A value is trying to be set on a copy of a slice from a DataFrame

See the caveats in the documentation: https://pandas.pydata.org/pandas-docs/stable/user_guide/indexing.html#returning-a-view-versus-a-copy
  Brain_Data_allsubs.Y[Brain_Data_allsubs.Y=='NULL']=None


test_train_set: 62918
brain_data_filepath: 173
pkl_file: 168
train_test_markers_filepath: 158
response_transform_func: 144
sys: 72
Brain_Data_allsubs: 48
clean: 16
subjs_to_use: 16
3171
3171
cleaning memory




In [8]:
# get the PFC mask
mask_nifti = nib.load(ml_data_folderpath + '/prefrontal_cortex.nii.gz')

In [9]:
#convert the y array to an integer array representing the string values of the y array
all_subjects['y_cat'] = all_subjects['y'].astype('category')
all_subjects['y_int']=all_subjects['y_cat'].cat.codes

# Training

I'm going to start with `cv_train_test_sets` and see how that goes. It sems likely it'll have to be re-written somewhat, but it might be a good starting point.
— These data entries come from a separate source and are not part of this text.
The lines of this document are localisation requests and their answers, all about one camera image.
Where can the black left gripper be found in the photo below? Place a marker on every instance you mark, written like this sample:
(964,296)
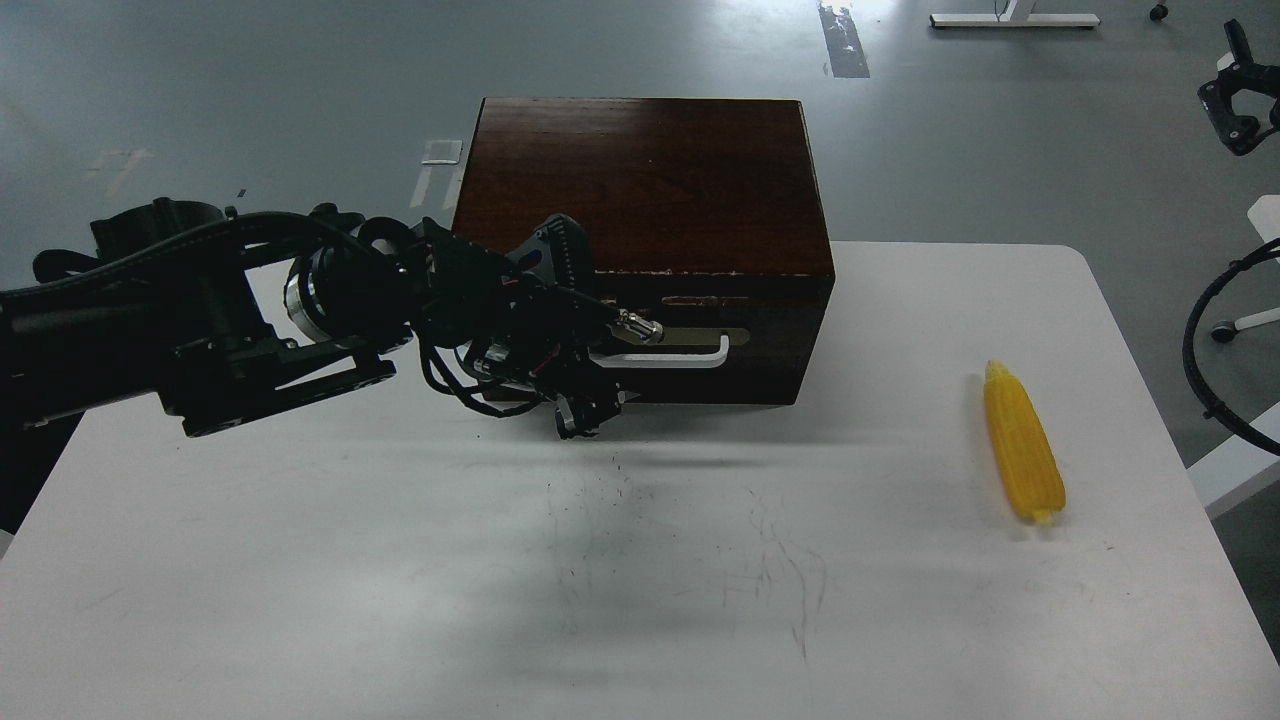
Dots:
(506,333)

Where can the wooden drawer with white handle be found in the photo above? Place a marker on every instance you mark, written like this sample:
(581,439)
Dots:
(733,351)

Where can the yellow corn cob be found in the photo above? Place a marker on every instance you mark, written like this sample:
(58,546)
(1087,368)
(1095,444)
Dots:
(1028,470)

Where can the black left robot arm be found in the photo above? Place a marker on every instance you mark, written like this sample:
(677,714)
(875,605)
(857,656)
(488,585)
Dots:
(229,318)

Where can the dark wooden drawer box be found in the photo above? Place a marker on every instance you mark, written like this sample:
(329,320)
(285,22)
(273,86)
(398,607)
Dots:
(681,198)

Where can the white desk leg base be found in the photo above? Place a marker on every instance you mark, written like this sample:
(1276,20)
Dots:
(1014,15)

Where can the white chair base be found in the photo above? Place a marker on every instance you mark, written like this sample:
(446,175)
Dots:
(1226,332)

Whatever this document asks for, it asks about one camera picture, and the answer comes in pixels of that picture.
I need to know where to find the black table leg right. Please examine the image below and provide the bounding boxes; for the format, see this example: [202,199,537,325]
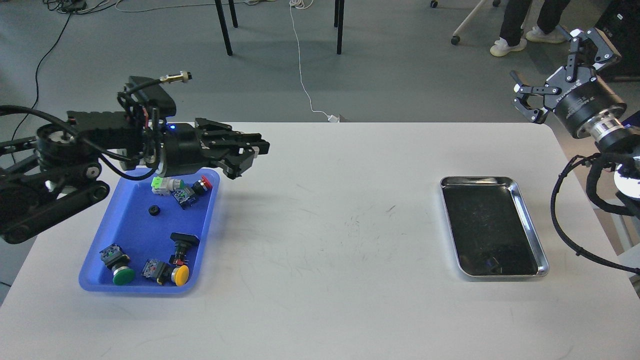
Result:
[333,0,345,55]

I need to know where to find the black table leg left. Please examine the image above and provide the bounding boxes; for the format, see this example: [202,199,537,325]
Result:
[214,0,239,57]

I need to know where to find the green white push button switch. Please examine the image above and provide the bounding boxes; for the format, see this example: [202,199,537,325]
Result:
[150,176,185,196]

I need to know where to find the blue plastic tray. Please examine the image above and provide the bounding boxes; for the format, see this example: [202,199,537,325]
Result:
[78,168,221,294]

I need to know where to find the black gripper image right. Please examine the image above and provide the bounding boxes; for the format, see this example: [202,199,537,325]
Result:
[509,27,627,141]

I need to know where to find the white cable on floor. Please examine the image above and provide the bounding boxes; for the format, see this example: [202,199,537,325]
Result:
[288,0,341,124]

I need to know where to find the yellow mushroom button switch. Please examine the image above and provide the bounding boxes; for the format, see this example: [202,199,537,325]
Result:
[141,259,190,287]

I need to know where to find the silver metal tray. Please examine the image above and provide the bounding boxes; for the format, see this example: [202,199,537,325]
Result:
[439,176,550,280]

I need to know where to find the small black gear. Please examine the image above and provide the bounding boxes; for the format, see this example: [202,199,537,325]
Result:
[147,205,162,217]

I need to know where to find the black equipment cart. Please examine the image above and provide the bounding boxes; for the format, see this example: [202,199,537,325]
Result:
[595,0,640,82]

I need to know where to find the black table leg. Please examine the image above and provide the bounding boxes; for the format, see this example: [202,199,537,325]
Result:
[333,0,345,55]
[214,0,239,57]

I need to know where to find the black square button switch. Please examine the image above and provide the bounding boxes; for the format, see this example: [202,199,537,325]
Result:
[169,232,201,266]

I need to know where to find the white chair base wheels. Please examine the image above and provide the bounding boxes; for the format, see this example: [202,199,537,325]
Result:
[429,0,502,46]

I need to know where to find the person legs white sneakers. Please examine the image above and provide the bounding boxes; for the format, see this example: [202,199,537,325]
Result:
[489,0,571,58]

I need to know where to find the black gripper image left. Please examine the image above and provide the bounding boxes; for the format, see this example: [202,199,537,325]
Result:
[162,118,270,180]

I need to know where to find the red push button switch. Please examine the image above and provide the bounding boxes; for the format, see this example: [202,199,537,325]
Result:
[190,175,213,197]

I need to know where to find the green mushroom button switch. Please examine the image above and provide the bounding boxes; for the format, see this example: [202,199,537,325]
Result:
[99,243,135,286]

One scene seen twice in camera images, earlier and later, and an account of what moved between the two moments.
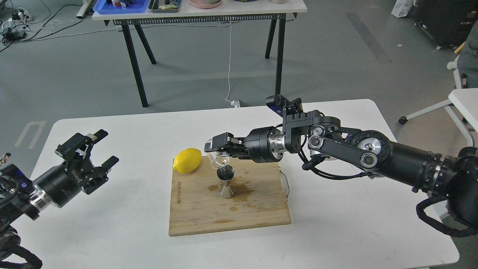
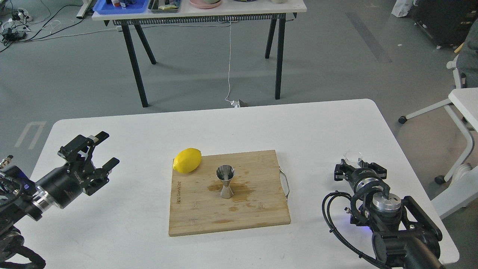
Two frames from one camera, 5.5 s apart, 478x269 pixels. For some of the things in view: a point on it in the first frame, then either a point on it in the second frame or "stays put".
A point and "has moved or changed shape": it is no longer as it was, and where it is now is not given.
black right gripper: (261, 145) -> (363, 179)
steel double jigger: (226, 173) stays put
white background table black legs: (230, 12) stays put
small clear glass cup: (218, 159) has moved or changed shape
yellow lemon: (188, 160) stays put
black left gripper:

I think I need to run this without all the extra scaffolding--just tresting the Decoder on the data until I get something sensible. At the very least we need to know the Decoder object is handling balanced classes correctly.

In [None]:
# use add PFC mask.ipynb to figure out how to get a PFC mask onto this data.

In [10]:
dec_main = Decoder(standardize=True,cv=GroupKFold(3),scoring='roc_auc',n_jobs=cpus_to_use,mask=mask_nifti)
cv_results = cv_train_test_sets(
    trainset_X = all_subjects['X'],
    trainset_y = all_subjects['y_int'],
    trainset_groups = all_subjects['metadata']['subject'],
    decoders = [dec_main],
    cv=KFold(n_splits=3) # we use KFold, not GroupKfold, because it's splitting on Group anyway
    )

Groups are the same.
fold 1 of 3
In order to test on a training group of 20 items, holding out the following subjects:['DEV041' 'DEV006' 'DEV023' 'DEV024' 'DEV009' 'DEV010' 'DEV012' 'DEV021'
 'DEV014' 'DEV015']. prepping fold data.... fitting.... 17.1 GiB. trying decoder 1 of 1. 

In [None]:
final_prediction = dec_main.predict(trainset_X)



In [None]:
pd.DataFrame({'obs':trainset_y,'pred':final_prediction}).value_counts()
#get precision and recall
print(precision_recall_fscore_support(trainset_y,final_prediction,average='macro'))

#get roc_auc
from sklearn.metrics import roc_auc_score
print(roc_auc_score(trainset_y,final_prediction))

(0.5804711445017567, 0.6827315628209372, 0.5669378446968172, None)
0.6827315628209372


We aren't going to get train/test results from this. We need to figure out how to pull the observations from the data and get those.